The National Academy of Elder Law Attorneys (NAELA). At naela.org/findlawyer, search by state and ZIP for attorneys whose primary practice is elder law. For Medicaid planning or complex long-term care, you want a specialist, not a general estate attorney.
MyDirectives.com. A free online tool from the nonprofit ADVault that walks any adult through a digital advance directive that meets standards in all 50 states. Useful for the HIPAA release and healthcare proxy.
For long-term care funding counseling, the Eldercare Locator at eldercare.acl.gov connects him to the local Area Agency on Aging — free, including help with VA Aid and Attendance applications.
What a Successful Conversation Looks Like
It does not look like a completed estate plan. It looks like an opening.
A successful version ends with three things. You know whether the four documents exist — even roughly. You know where the papers are: a folder, a cabinet, a safe deposit box, an attorney's office. And there is a follow-up scheduled — specific, dated, on the calendar.
That's it. He doesn't have to decide anything at dinner. He has to agree that the conversation continues.

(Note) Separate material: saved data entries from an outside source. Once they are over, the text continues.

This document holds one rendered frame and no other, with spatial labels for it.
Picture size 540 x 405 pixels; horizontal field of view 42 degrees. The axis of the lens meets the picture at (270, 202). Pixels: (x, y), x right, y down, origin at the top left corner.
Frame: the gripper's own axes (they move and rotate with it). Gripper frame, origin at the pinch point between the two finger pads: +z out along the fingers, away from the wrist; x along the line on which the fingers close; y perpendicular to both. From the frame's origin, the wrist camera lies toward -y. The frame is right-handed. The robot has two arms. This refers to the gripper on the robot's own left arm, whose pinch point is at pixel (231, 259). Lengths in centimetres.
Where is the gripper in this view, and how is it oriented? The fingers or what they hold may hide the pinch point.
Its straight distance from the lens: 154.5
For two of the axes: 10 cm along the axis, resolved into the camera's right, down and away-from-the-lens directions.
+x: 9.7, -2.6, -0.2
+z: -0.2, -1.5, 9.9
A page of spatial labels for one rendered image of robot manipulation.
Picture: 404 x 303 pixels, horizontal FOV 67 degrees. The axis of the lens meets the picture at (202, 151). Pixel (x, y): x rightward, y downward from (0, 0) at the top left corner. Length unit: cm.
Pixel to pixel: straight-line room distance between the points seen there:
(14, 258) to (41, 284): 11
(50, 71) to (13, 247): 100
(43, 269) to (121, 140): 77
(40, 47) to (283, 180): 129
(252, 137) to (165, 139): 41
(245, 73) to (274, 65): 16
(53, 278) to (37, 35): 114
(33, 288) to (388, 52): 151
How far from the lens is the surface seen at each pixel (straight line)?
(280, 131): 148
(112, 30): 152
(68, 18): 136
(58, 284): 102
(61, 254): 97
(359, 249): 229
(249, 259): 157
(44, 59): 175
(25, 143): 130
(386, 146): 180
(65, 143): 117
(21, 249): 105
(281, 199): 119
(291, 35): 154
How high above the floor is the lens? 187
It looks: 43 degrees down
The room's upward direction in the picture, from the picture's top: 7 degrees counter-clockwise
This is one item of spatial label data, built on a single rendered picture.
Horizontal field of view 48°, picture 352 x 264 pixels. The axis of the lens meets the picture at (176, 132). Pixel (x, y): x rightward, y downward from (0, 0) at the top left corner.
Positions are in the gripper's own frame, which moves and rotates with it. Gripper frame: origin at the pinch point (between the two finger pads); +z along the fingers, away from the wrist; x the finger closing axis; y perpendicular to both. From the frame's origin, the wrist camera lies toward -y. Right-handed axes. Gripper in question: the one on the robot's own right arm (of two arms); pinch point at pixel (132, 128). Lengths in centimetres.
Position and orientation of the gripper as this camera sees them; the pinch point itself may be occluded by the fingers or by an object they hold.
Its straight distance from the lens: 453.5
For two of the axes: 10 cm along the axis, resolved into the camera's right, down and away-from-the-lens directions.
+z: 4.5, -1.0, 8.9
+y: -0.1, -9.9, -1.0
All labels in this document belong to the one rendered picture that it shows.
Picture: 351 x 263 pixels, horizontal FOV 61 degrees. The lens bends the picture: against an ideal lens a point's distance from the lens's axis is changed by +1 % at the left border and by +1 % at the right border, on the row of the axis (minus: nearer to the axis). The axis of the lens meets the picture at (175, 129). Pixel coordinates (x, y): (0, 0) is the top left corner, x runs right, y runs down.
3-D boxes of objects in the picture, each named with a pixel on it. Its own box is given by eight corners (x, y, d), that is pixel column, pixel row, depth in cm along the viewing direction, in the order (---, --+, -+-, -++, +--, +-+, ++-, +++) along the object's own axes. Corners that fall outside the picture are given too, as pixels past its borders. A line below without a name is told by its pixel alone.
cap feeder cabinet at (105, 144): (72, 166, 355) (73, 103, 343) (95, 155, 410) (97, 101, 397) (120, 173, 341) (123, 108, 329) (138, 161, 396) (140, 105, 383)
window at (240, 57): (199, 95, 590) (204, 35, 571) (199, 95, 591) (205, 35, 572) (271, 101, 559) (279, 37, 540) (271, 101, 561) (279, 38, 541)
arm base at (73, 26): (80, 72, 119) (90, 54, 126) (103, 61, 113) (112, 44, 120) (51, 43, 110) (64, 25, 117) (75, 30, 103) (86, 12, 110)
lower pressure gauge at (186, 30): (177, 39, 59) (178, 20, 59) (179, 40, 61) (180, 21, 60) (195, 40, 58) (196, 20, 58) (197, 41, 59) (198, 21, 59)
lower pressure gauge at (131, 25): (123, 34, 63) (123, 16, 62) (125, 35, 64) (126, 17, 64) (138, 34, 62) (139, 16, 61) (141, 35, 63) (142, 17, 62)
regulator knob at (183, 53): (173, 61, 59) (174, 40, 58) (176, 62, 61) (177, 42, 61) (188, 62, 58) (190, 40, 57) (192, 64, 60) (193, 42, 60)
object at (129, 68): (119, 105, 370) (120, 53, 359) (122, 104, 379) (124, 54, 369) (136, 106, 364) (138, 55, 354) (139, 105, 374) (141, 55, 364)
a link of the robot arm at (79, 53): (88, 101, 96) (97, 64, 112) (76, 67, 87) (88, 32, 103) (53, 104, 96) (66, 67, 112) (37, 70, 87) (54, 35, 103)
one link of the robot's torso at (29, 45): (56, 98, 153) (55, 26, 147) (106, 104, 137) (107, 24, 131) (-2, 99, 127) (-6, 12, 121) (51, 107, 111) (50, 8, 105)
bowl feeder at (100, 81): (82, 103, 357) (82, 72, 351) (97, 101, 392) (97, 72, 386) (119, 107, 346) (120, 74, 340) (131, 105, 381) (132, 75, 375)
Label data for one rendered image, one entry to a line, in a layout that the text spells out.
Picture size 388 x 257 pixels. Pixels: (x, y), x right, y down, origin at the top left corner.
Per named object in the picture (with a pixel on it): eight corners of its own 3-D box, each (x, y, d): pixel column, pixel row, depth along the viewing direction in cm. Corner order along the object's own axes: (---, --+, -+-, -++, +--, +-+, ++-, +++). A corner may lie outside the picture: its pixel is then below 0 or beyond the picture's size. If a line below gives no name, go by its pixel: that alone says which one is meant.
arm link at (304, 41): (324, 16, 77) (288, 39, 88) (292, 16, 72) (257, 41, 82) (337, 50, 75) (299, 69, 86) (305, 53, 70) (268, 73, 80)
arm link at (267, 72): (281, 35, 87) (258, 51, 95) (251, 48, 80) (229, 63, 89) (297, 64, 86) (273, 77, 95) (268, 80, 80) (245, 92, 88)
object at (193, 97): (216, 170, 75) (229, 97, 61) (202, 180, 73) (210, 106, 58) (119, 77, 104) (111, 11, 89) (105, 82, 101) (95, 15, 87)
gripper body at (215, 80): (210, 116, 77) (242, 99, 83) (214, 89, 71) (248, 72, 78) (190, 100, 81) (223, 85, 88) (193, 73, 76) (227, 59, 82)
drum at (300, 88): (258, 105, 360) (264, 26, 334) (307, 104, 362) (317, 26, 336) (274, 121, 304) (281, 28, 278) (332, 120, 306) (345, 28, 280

A former client of mine, a retired electrician in his early seventies, used to tell his daughter every December that they'd "talk about the estate stuff in the spring." Three springs went by. The fourth year, his daughter asked him over Father's Day dinner whether he could just tell her where the file folder was. Just the folder. He thought about it, sipped his bourbon, and said, "Top drawer of the desk in the basement." That was the whole answer. Six months later, he had a will, a durable POA, a healthcare proxy, and a HIPAA release — drafted by an elder law attorney his daughter found through the state bar. None of it would have happened without the dinner.

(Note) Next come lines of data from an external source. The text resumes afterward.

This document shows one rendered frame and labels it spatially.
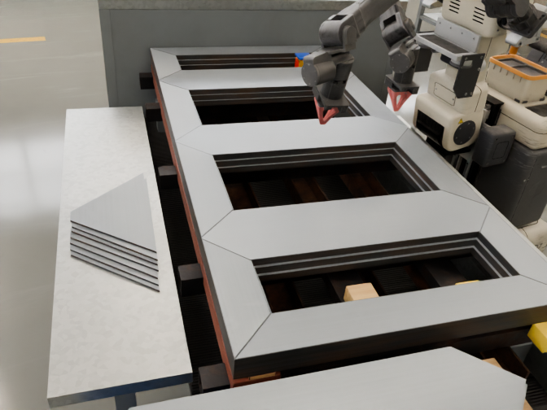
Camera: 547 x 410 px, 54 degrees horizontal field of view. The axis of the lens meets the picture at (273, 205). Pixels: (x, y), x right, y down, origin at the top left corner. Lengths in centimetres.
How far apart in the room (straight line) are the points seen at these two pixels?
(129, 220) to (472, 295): 81
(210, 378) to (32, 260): 163
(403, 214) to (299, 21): 126
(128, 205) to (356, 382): 76
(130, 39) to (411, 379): 172
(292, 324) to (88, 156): 96
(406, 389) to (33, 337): 156
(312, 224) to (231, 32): 125
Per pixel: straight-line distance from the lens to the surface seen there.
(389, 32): 164
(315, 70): 125
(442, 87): 219
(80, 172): 166
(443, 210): 140
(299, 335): 99
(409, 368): 102
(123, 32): 227
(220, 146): 152
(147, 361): 111
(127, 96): 237
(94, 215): 141
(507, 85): 238
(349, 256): 121
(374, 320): 105
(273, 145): 155
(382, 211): 133
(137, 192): 148
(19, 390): 209
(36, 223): 278
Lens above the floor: 161
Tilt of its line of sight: 35 degrees down
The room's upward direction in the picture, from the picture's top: 6 degrees clockwise
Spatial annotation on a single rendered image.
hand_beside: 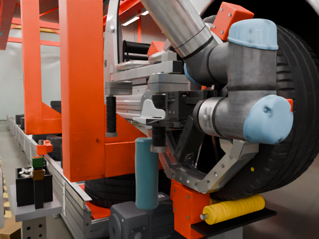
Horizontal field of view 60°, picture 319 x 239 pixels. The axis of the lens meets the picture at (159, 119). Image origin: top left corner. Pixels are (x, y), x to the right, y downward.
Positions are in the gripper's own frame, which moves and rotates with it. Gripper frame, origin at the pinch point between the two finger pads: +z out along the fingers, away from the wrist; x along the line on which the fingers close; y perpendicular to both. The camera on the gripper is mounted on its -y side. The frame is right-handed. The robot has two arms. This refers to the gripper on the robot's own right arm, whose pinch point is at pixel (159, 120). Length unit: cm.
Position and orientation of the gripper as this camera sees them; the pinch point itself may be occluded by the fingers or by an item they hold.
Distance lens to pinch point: 71.4
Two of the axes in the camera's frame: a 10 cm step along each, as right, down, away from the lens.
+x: -8.6, 0.3, -5.1
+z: -5.1, -0.6, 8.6
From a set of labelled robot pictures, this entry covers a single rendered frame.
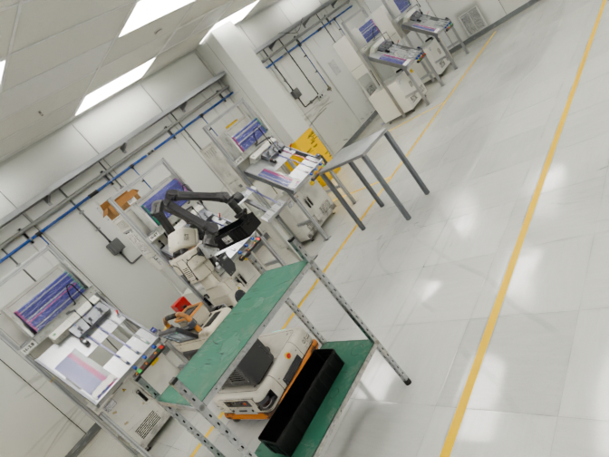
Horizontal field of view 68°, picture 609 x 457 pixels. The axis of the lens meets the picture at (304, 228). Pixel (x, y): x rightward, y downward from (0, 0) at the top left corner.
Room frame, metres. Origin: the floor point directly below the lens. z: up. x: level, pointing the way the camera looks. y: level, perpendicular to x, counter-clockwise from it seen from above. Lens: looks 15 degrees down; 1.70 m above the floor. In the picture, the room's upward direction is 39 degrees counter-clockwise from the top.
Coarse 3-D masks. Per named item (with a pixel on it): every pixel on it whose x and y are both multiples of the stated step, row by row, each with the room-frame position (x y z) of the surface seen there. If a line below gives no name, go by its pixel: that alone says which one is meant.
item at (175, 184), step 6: (174, 180) 4.98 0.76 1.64; (168, 186) 4.92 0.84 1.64; (174, 186) 4.95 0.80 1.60; (180, 186) 4.99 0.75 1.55; (162, 192) 4.86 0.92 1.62; (150, 198) 4.80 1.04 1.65; (156, 198) 4.80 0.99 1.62; (162, 198) 4.83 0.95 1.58; (144, 204) 4.71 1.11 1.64; (150, 204) 4.74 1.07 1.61; (180, 204) 4.90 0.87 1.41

If he agrees to the follow-up — and most fathers will, once the initial discomfort passes — you've done your job. The lawyer's appointment, the signed documents, the beneficiary form audit, the Apple Legacy Contact, the call with Mom: those are the next ten Sundays, not this one. This Sunday is about getting the door open.

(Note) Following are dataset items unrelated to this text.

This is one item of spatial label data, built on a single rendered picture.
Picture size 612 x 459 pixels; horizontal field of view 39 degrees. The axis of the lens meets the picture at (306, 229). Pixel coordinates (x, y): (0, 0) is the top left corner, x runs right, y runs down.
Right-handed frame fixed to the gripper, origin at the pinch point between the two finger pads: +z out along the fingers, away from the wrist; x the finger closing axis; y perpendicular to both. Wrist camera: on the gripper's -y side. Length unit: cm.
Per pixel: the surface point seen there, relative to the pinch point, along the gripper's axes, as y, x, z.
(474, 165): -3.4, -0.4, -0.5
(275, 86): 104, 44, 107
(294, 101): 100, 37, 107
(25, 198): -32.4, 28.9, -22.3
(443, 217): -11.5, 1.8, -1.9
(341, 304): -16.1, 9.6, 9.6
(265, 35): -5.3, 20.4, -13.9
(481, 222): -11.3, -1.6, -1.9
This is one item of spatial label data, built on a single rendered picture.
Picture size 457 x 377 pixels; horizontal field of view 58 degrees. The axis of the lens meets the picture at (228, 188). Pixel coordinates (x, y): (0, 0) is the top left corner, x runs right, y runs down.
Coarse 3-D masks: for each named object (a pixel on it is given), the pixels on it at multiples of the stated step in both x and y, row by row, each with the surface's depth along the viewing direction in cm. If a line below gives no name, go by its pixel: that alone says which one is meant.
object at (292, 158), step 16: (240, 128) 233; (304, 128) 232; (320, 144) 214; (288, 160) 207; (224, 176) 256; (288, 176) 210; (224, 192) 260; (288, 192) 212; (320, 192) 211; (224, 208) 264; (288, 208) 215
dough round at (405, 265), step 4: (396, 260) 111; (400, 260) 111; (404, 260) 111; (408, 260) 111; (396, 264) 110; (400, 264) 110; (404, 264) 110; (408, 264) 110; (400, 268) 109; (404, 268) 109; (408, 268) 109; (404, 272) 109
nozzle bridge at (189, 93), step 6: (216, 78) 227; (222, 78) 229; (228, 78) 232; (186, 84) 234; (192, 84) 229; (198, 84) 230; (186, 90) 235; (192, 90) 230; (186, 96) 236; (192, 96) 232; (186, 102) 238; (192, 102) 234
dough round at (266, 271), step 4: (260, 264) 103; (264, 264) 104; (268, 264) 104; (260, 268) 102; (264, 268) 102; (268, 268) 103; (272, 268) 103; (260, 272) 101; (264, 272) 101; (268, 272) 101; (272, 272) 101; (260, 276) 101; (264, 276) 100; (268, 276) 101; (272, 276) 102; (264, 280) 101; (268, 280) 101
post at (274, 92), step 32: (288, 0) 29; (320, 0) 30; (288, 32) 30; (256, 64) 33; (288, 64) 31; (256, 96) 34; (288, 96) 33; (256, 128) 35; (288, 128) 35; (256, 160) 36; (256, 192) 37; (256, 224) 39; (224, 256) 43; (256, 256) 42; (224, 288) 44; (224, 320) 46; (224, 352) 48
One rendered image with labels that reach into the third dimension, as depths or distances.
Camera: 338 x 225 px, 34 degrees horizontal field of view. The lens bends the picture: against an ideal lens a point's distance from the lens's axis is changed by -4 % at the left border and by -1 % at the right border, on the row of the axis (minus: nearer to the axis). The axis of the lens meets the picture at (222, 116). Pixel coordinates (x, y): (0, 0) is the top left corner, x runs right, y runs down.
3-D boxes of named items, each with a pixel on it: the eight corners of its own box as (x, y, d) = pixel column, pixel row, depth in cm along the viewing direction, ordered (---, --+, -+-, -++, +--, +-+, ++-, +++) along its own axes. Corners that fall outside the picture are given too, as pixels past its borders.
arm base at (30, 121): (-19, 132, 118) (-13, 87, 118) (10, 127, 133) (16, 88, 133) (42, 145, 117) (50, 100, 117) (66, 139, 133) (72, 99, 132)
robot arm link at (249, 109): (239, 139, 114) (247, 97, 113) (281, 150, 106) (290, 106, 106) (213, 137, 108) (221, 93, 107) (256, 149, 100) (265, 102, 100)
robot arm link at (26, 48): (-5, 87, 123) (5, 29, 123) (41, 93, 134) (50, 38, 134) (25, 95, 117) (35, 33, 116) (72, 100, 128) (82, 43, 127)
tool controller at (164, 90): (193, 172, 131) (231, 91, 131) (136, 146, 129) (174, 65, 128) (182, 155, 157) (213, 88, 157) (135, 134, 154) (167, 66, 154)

And if you're still wondering what to actually give him for the day, we have a separate piece on Father's Day gifts for aging dads that actually matter. The conversation, candidly, is the gift. The wrapped present is just the prop.
A Note on the One You Cannot Plan
My father Arthur was a machinist at Pratt & Whitney for 38 years. He refused to discuss his finances with me until 2015, when he tripped over a curb in the parking lot at a shop reunion and broke his wrist. Sitting in the Hartford Hospital ER at 10 PM, with a Velcro splint and a hospital bracelet, he finally said, "Maybe we should talk about some things." I had been trying to have that conversation for six years.
I got lucky. Arthur lived another four years after that night, and we did the work — will, POA, healthcare directive, HIPAA, beneficiary forms, the Brookdale paperwork when my mother needed assisted living. He died in 2019 in a bed he had chosen, with documents in a folder I could find, named to people he trusted. Every single document was up to date. Every account had the right beneficiary. None of it was an accident.
But I think about the six years before the ER. The Christmases I changed the subject. The birthdays I told myself it wasn't the right time. The Father's Day dinners where I had the chance and didn't take it.
If your father is healthy, present, and across a table from you next Sunday, you are in the version of this story I had to wait six years for. Don't wait. Order the ribeye, pour the wine, and ask him the question.
He is more ready for it than you think.